*Description of the task*
Find each line below where the word "steel" occurs, and copy it.

........

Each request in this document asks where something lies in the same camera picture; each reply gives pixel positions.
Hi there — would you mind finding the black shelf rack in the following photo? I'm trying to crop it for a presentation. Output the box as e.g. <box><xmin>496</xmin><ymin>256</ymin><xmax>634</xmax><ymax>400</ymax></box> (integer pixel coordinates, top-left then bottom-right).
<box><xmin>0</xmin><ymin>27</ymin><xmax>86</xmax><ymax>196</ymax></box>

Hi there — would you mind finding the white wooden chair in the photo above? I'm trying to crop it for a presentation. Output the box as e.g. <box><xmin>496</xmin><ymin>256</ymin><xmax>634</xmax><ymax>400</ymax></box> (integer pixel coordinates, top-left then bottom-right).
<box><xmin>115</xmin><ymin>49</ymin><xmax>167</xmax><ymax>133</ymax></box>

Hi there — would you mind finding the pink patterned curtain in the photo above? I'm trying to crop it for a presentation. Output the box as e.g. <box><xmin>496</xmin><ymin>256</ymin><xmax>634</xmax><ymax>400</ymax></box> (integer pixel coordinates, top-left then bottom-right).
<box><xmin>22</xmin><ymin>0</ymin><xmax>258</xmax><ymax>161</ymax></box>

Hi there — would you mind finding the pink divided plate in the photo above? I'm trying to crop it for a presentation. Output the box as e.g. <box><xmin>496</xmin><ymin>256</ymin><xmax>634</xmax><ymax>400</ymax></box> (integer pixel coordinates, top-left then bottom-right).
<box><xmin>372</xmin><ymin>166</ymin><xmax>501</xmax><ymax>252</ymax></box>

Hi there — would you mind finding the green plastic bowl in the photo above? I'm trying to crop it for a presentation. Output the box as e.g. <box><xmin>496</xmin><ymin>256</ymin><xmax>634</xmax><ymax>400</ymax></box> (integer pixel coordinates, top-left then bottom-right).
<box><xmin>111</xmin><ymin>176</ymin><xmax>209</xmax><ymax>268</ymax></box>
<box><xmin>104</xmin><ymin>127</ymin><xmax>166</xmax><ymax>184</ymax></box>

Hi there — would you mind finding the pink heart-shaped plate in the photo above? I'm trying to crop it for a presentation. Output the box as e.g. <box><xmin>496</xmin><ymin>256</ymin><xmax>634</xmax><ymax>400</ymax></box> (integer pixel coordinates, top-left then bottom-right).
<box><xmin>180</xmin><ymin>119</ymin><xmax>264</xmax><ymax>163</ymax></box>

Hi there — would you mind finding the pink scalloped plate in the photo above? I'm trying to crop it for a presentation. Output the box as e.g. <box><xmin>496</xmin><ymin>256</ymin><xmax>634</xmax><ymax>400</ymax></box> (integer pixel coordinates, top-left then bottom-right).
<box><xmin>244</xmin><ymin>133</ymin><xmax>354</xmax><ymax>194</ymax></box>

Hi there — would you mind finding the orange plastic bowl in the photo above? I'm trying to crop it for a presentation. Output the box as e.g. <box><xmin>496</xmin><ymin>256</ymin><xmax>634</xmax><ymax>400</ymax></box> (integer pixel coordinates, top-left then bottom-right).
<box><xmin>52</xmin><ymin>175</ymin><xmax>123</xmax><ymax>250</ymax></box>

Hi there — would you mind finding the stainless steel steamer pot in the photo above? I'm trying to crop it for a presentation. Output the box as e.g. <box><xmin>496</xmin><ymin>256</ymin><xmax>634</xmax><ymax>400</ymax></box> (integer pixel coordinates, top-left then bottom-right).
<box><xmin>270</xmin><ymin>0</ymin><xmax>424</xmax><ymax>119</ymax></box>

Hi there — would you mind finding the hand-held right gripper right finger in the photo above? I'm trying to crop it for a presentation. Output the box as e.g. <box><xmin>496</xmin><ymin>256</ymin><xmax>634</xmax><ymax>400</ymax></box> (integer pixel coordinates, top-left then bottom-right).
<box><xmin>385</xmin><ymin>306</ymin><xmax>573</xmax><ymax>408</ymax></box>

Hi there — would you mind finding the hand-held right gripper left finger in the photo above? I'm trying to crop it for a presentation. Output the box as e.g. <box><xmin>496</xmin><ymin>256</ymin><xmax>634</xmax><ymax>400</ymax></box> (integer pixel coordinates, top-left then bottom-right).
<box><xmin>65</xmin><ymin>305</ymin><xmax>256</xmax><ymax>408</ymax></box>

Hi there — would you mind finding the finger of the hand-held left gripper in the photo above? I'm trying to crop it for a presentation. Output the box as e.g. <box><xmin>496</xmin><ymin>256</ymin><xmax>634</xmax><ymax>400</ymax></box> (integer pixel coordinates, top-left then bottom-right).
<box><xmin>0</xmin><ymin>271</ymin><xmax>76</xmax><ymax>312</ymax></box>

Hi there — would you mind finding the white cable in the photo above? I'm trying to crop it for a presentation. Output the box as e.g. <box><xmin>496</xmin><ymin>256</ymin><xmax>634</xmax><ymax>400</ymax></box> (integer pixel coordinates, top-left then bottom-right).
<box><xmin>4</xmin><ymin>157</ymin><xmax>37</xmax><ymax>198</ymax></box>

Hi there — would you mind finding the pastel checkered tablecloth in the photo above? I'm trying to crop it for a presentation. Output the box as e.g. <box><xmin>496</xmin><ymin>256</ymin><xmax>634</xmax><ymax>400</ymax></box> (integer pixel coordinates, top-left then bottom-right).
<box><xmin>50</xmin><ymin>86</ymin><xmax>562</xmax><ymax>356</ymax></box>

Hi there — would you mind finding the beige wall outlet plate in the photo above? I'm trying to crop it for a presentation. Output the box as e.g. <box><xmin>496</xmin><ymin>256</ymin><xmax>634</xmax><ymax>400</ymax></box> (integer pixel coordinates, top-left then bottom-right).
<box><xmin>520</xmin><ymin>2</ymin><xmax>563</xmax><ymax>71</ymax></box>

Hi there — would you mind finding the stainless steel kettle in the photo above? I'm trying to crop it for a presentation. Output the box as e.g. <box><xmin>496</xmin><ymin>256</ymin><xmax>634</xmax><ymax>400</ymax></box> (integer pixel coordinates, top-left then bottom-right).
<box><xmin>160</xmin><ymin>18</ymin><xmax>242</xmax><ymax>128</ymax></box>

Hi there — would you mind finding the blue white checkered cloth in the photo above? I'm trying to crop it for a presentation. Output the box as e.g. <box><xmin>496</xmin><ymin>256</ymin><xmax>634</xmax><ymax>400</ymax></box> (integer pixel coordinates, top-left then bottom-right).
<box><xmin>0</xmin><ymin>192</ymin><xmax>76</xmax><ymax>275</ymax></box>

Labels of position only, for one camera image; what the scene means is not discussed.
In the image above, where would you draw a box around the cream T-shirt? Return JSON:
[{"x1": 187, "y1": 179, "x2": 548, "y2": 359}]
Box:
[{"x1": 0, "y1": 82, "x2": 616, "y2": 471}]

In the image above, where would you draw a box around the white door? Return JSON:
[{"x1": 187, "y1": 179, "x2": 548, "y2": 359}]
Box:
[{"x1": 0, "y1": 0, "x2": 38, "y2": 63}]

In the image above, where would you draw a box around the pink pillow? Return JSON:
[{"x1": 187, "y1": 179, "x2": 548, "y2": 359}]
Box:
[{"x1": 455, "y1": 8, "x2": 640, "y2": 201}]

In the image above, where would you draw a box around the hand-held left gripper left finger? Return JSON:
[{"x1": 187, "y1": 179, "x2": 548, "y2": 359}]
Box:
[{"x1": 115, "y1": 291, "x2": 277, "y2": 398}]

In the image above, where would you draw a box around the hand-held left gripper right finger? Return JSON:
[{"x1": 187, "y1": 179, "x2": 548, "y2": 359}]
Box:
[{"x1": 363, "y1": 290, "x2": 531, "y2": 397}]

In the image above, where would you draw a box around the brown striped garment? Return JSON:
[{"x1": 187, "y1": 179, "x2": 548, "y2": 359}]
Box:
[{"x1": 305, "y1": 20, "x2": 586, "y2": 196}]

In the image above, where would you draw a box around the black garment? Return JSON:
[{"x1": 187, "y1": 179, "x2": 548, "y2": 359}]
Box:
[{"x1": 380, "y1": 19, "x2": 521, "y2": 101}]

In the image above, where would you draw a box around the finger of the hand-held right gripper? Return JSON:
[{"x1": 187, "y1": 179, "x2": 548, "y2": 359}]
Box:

........

*Problem solution*
Hi there — would you mind finding the stainless steel steamer pot in the photo above? I'm trying to crop it for a presentation. Output the box as e.g. <box><xmin>496</xmin><ymin>256</ymin><xmax>634</xmax><ymax>400</ymax></box> (integer pixel coordinates, top-left then bottom-right).
Hi there — would you mind finding the stainless steel kettle in the photo above? I'm trying to crop it for a presentation. Output the box as e.g. <box><xmin>496</xmin><ymin>256</ymin><xmax>634</xmax><ymax>400</ymax></box> (integer pixel coordinates, top-left then bottom-right).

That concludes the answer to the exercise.